Two archetypal wooden building forms are joined together, slightly offset, to sit side by side on the green edge of the site, a double-gabled roof neatly capping off the composite space. Despite its relatively large footprint, the resulting new build looks quite at home in the long-established village centre where its characteristic silhouette creates references to the neighbouring buildings.
To make the best possible use of the steeply inclined site, the building’s lower floor is built into the slope and connects a lower garden with a higher courtyard linking the new kindergarten to the village street and the old schoolhouse. This compact layout, which works around the existing mature trees, made it possible to retain the generously dimensioned outdoor spaces. Each of the mirror-inverted gables ends projects a good distance beyond the facade, creating a spacious roof overhang that provides shelter from the elements and shapes a halfway space between inside and out.
The building envelope, including all alcoves, balustrades, and soffits, takes the form of a shimmering, silver wooden facade whose vertical lines continue in the panels of the steeply pitched roof. Carefully colour matched, the surfaces join to form one homogenous unit that emphasises parallels with traditional local building conventions despite the contemporary treatment.
Inside, the juxtaposition of the dual structures creates a two-storey access and meeting space which forms the heart and soul of the complex. The central staircase is interwoven with sculptural wooden elements that create individual cloakroom alcoves for each kindergarten and school class. Like boxes giving onto a theatre stage, they face the common central core, offering a variety of visual connections from one to another as well as exterior views.

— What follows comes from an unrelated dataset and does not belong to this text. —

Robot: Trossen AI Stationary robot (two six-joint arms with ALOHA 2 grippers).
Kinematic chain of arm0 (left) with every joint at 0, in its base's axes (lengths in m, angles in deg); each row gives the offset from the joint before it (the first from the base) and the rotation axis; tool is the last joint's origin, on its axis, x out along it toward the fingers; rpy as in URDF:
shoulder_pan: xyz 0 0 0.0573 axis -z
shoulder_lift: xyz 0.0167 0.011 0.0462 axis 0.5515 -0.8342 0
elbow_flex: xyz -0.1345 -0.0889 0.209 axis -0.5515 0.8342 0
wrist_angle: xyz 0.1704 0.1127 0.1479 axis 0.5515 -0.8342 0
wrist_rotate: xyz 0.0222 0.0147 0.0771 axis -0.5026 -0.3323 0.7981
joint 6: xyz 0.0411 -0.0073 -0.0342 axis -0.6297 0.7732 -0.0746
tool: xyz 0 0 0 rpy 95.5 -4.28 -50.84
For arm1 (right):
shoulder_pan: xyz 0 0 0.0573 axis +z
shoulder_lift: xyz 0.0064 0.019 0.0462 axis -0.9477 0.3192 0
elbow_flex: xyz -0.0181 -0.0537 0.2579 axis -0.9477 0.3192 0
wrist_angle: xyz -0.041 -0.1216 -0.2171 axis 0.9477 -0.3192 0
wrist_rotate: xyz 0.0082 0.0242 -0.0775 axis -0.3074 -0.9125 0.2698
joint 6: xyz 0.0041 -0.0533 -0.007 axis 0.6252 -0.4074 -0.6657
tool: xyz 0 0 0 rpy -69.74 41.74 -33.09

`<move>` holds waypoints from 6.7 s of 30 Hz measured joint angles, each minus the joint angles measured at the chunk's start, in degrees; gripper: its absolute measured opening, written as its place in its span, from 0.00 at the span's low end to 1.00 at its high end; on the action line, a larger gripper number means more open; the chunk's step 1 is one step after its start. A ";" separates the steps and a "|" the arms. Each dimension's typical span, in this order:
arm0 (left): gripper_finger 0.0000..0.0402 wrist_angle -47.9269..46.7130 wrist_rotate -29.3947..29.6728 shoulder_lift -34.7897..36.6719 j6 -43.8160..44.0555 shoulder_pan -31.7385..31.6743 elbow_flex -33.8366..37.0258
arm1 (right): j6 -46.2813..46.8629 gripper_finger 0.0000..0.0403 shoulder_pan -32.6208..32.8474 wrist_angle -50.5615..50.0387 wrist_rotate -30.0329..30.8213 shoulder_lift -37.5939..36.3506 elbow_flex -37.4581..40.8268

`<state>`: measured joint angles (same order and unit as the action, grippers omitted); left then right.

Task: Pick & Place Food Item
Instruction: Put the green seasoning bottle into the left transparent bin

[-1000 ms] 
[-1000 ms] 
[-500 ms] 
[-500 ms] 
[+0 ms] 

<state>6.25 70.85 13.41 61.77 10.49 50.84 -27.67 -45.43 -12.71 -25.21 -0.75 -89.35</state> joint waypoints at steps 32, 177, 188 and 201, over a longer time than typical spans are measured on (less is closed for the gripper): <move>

The composite roof form is also discernible from within. Rising and falling ceilings clad in white varnished Lignatur™ panels form a clear contrast with the darker wood surfaces that provide a seamless finish for the floors, stairs, and cloakroom alcoves. In the classrooms themselves, colourful furniture including generous amounts of storage space frames the large window openings that give each room an individual feel and offer views of the surrounding green space and neighbouring school building.